I can't entirely understand the explanation about why it's not possible to throw an exception in a subclass method if previously it's not declare in the method from superclass. I mean, I don't understand the meaning of this (although i already memorized it)

Code:
class CanNotHopeException extends Exception{}

class Hopper{
 public void hop(){}
}

class Bunny extends Hopper{
public void hop() throws  CanNotHopeException
}

Literally the book says: Imagine what would happen if subclasses could add checked exceptions - you could write code that calls Hopper's hop() method and not handle any exceptions.
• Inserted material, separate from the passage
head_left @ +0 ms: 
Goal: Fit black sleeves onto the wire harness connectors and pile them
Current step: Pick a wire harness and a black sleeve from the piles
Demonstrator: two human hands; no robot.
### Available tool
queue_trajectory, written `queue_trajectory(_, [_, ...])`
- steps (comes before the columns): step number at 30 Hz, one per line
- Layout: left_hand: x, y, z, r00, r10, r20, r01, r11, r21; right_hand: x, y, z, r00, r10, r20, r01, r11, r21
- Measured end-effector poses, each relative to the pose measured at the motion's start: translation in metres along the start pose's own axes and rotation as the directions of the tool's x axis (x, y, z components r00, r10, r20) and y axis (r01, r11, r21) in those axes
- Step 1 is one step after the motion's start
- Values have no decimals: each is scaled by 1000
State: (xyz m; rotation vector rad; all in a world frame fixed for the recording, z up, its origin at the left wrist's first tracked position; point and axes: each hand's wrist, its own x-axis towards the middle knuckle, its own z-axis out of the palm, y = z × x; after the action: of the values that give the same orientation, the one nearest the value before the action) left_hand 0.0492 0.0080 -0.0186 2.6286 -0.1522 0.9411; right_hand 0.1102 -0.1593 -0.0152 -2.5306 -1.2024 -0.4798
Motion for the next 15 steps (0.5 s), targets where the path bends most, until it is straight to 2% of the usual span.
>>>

Then if Bunny was used in its place, the code wouldn't know to handle or declare CanNotHopException.

This is very confused for me. When it says "you could write code that calls Hopper's hop() method and not handle any exceptions" Does it refer to call through "super.hop"?. And if it is right, from where? maybe from within hop() method from the subclass?  

And at the end of the sentence when it says "Then if Bunny was used in its place, the code wouldn't know to handle or declare CanNotHopException". I don't understand why. Because if I specify how to handle it, I image that there should not be any problem. [I know that the compiler claims if I do this but I don't want just memorize it].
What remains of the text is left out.